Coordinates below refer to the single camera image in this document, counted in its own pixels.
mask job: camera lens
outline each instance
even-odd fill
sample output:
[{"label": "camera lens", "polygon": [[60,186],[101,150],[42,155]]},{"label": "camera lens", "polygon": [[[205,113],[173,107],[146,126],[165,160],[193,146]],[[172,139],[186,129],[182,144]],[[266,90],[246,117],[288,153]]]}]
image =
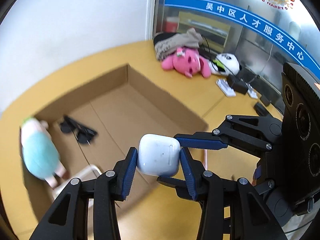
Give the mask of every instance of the camera lens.
[{"label": "camera lens", "polygon": [[292,95],[292,90],[289,87],[289,85],[285,85],[284,87],[284,93],[285,93],[285,99],[287,100],[287,103],[289,106],[292,106],[293,103],[293,95]]},{"label": "camera lens", "polygon": [[320,147],[314,143],[309,152],[309,169],[312,176],[316,177],[320,172]]},{"label": "camera lens", "polygon": [[310,116],[303,104],[298,105],[296,119],[301,137],[307,137],[310,130]]}]

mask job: cardboard box
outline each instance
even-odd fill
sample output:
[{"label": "cardboard box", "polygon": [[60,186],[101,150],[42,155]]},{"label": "cardboard box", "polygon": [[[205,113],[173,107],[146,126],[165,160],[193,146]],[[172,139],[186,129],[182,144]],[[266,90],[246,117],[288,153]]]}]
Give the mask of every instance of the cardboard box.
[{"label": "cardboard box", "polygon": [[[90,145],[79,145],[72,133],[60,131],[64,114],[98,132]],[[128,65],[69,91],[42,109],[36,118],[48,121],[52,141],[71,176],[88,164],[102,172],[112,169],[130,147],[139,147],[144,134],[174,136],[206,131],[208,127],[199,116]],[[50,190],[26,169],[24,178],[39,220],[52,202]],[[128,210],[155,186],[156,177],[136,171],[130,195],[117,203],[117,214]]]}]

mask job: white earbuds case
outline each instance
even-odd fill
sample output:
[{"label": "white earbuds case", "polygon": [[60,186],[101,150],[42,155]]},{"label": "white earbuds case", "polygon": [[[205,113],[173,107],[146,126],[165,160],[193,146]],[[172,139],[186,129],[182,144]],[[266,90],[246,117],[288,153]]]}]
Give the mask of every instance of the white earbuds case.
[{"label": "white earbuds case", "polygon": [[146,134],[140,140],[137,167],[153,176],[177,174],[180,161],[180,143],[167,136]]}]

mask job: white wall
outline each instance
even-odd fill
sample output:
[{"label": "white wall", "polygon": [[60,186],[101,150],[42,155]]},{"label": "white wall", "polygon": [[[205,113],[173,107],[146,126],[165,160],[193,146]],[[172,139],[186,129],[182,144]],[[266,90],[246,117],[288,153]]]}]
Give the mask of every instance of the white wall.
[{"label": "white wall", "polygon": [[148,38],[149,2],[17,0],[0,25],[0,112],[66,64]]}]

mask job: plush toy
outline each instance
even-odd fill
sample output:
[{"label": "plush toy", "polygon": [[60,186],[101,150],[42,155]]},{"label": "plush toy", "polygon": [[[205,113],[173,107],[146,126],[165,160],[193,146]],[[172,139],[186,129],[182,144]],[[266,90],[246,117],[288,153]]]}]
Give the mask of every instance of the plush toy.
[{"label": "plush toy", "polygon": [[58,185],[54,174],[67,179],[68,173],[60,162],[59,153],[47,132],[48,123],[28,118],[21,127],[22,156],[31,174],[46,180],[55,188]]},{"label": "plush toy", "polygon": [[166,57],[161,66],[164,70],[175,69],[189,78],[198,72],[201,72],[204,78],[211,76],[208,61],[199,55],[197,49],[177,48],[176,53]]},{"label": "plush toy", "polygon": [[235,55],[230,53],[218,54],[212,62],[208,61],[211,73],[214,75],[228,76],[238,74],[240,70],[239,62]]}]

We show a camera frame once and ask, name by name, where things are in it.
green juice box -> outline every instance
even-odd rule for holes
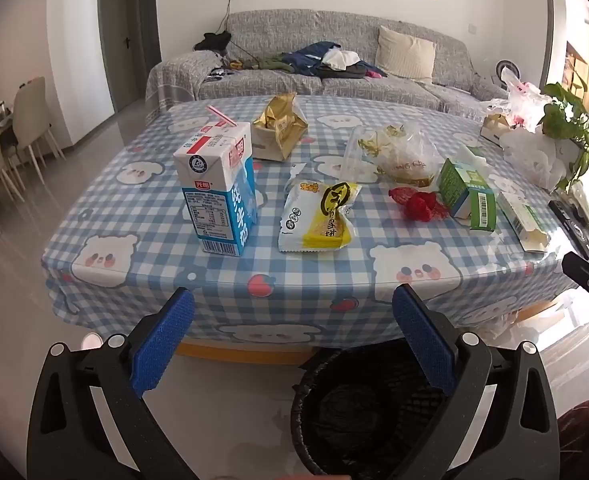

*-*-*

Exercise goal: Your answer must be the entries written out word for word, without their pictures.

Task answer:
Coordinates below refer to the single camera image in this document, counted in its own pixels.
mask job: camera lens
outline each instance
even-odd fill
sample output:
[{"label": "camera lens", "polygon": [[60,186],[101,150],[42,155]]},{"label": "camera lens", "polygon": [[[205,113],[173,107],[146,126],[165,160],[193,146]],[[172,139],[186,129],[182,144]],[[266,90],[246,117],[288,153]]]}]
image =
Give the mask of every instance of the camera lens.
[{"label": "camera lens", "polygon": [[292,95],[292,90],[289,87],[289,85],[285,85],[284,87],[284,93],[285,93],[285,99],[287,100],[287,103],[289,106],[292,106],[293,103],[293,95]]},{"label": "camera lens", "polygon": [[320,147],[314,143],[309,152],[309,169],[312,176],[316,177],[320,172]]},{"label": "camera lens", "polygon": [[310,116],[303,104],[298,105],[296,119],[301,137],[307,137],[310,130]]}]

mask job: cardboard box
outline each instance
even-odd fill
sample output:
[{"label": "cardboard box", "polygon": [[60,186],[101,150],[42,155]]},{"label": "cardboard box", "polygon": [[[205,113],[173,107],[146,126],[165,160],[193,146]],[[172,139],[186,129],[182,144]],[[266,90],[246,117],[288,153]]]}]
Give the mask of every instance of the cardboard box.
[{"label": "cardboard box", "polygon": [[[90,145],[79,145],[72,133],[60,131],[64,114],[98,132]],[[128,65],[69,91],[42,109],[36,118],[48,121],[52,141],[71,176],[88,164],[102,172],[112,169],[130,147],[139,147],[144,134],[174,136],[206,131],[208,127],[199,116]],[[50,190],[26,169],[24,178],[39,220],[52,202]],[[128,210],[155,186],[156,177],[136,171],[130,195],[117,203],[117,214]]]}]

mask job: white earbuds case
outline each instance
even-odd fill
sample output:
[{"label": "white earbuds case", "polygon": [[60,186],[101,150],[42,155]]},{"label": "white earbuds case", "polygon": [[[205,113],[173,107],[146,126],[165,160],[193,146]],[[172,139],[186,129],[182,144]],[[266,90],[246,117],[288,153]]]}]
Give the mask of every instance of the white earbuds case.
[{"label": "white earbuds case", "polygon": [[146,134],[140,140],[137,167],[153,176],[177,174],[180,161],[180,143],[167,136]]}]

mask job: white wall
outline each instance
even-odd fill
sample output:
[{"label": "white wall", "polygon": [[60,186],[101,150],[42,155]]},{"label": "white wall", "polygon": [[[205,113],[173,107],[146,126],[165,160],[193,146]],[[172,139],[186,129],[182,144]],[[266,90],[246,117],[288,153]]]}]
Give the mask of every instance of the white wall.
[{"label": "white wall", "polygon": [[148,38],[149,2],[17,0],[0,25],[0,112],[66,64]]}]

mask job: plush toy
outline each instance
even-odd fill
sample output:
[{"label": "plush toy", "polygon": [[60,186],[101,150],[42,155]]},{"label": "plush toy", "polygon": [[[205,113],[173,107],[146,126],[165,160],[193,146]],[[172,139],[186,129],[182,144]],[[266,90],[246,117],[288,153]]]}]
Give the mask of every instance of the plush toy.
[{"label": "plush toy", "polygon": [[58,185],[54,174],[67,179],[68,173],[60,162],[59,153],[47,132],[48,123],[28,118],[21,127],[22,156],[31,174],[46,180],[55,188]]},{"label": "plush toy", "polygon": [[166,57],[161,66],[164,70],[175,69],[189,78],[198,72],[201,72],[204,78],[211,76],[208,61],[199,55],[197,49],[177,48],[176,53]]},{"label": "plush toy", "polygon": [[235,55],[230,53],[218,54],[212,62],[208,61],[211,73],[214,75],[228,76],[238,74],[240,70],[239,62]]}]

We show a camera frame once and ask, name by name, where things are in it.
green juice box -> outline every instance
even-odd rule for holes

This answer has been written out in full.